Dataset extract —
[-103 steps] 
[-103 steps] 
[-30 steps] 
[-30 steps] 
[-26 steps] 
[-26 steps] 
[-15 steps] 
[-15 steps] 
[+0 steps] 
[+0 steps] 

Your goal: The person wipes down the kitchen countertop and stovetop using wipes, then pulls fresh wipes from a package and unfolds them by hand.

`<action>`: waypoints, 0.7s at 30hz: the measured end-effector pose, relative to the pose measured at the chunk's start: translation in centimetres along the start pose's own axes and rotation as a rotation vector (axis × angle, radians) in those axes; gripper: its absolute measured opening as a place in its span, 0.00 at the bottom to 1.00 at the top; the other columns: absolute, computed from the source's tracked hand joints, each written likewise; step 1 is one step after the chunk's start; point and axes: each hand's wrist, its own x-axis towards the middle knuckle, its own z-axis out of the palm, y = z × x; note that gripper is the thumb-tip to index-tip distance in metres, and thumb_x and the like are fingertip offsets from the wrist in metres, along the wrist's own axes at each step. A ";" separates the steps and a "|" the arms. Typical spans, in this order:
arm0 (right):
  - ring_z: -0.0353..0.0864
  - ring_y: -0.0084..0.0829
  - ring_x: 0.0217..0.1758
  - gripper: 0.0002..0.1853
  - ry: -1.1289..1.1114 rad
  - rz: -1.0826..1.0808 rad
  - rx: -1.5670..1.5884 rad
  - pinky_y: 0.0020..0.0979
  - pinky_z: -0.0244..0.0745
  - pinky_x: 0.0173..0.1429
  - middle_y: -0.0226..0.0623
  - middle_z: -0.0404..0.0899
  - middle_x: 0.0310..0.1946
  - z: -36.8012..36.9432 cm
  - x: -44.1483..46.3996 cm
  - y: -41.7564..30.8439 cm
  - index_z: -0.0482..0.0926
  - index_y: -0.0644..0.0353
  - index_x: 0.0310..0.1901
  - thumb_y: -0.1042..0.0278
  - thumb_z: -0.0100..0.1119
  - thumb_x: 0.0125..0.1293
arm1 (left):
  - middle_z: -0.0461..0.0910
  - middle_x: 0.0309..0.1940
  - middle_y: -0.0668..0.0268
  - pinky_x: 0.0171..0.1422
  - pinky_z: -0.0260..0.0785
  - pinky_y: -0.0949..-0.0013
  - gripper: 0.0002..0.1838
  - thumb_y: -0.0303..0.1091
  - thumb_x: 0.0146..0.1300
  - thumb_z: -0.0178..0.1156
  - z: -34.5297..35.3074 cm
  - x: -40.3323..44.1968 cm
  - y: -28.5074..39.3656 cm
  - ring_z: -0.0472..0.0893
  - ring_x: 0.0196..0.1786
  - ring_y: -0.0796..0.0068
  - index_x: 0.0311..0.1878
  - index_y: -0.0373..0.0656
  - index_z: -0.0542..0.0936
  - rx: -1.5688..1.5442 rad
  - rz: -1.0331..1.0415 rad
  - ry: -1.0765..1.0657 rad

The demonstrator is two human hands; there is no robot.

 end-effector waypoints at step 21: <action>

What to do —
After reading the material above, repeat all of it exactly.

Written answer —
[-103 steps] 
[-103 steps] 
[-30 steps] 
[-30 steps] 
[-26 steps] 
[-26 steps] 
[-15 steps] 
[-15 steps] 
[+0 steps] 
[+0 steps] 

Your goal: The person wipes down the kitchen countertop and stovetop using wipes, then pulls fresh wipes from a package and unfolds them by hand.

`<action>`: waypoints, 0.7s at 30hz: the measured end-effector pose, relative to the pose measured at the chunk's start: translation in centimetres along the start pose's own axes and rotation as a rotation vector (axis × angle, radians) in those axes; gripper: its absolute measured opening as a place in its span, 0.00 at the bottom to 1.00 at the top; the other columns: absolute, computed from the source's tracked hand joints, each written likewise; step 1 is one step after the chunk's start; point and axes: each hand's wrist, its own x-axis towards the middle knuckle, its own z-axis out of the palm, y = z × x; note that gripper is the thumb-tip to index-tip distance in metres, and thumb_x and the like are fingertip offsets from the wrist in metres, along the wrist's own axes at each step. A ";" separates the steps and a "|" the arms. Typical spans, in this order:
arm0 (right):
  - ring_z: -0.0353..0.0864
  - ring_y: -0.0084..0.0829
  - ring_x: 0.0217..0.1758
  - gripper: 0.0002..0.1853
  - ry: -1.1289..1.1114 rad
  - rz: -1.0826..1.0808 rad
  - rx: -1.5670..1.5884 rad
  - pinky_y: 0.0020..0.0979
  - pinky_z: -0.0244..0.0745
  - pinky_x: 0.0173..0.1429
  - middle_y: -0.0226..0.0623
  - middle_z: -0.0404..0.0899
  - middle_x: 0.0310..0.1946
  - z: -36.8012..36.9432 cm
  - x: -44.1483..46.3996 cm
  - y: -41.7564..30.8439 cm
  - index_z: -0.0482..0.0926
  - index_y: -0.0644..0.0353
  - index_x: 0.0310..0.1901
  - thumb_y: -0.1042..0.0278
  - thumb_z: -0.0100..0.1119
  - thumb_x: 0.0125..0.1293
arm1 (left):
  - middle_z: -0.0461..0.0910
  - middle_x: 0.0309..0.1940
  - middle_y: -0.0668..0.0268
  - pinky_x: 0.0171..0.1422
  - pinky_z: -0.0260..0.0785
  - pinky_y: -0.0949..-0.0013
  - gripper: 0.0002..0.1838
  - thumb_y: -0.0303..0.1091
  - thumb_x: 0.0146..0.1300
  - thumb_z: -0.0178..0.1156
  - z: -34.5297..35.3074 cm
  - x: -40.3323..44.1968 cm
  - y: -28.5074..39.3656 cm
  - ring_z: -0.0472..0.0893
  - ring_x: 0.0196..0.1786
  - ring_y: -0.0796..0.0068
  - index_x: 0.0311..0.1878
  - index_y: -0.0373..0.0656
  - index_z: -0.0542..0.0936
  - rx: -1.5688..1.5442 rad
  - rz: -1.0331..1.0415 rad
  - ry: -1.0765..1.0657 rad

The demonstrator is two human hands; there is no robot.

 end-effector waypoints at step 21: <action>

The answer has been written out completely.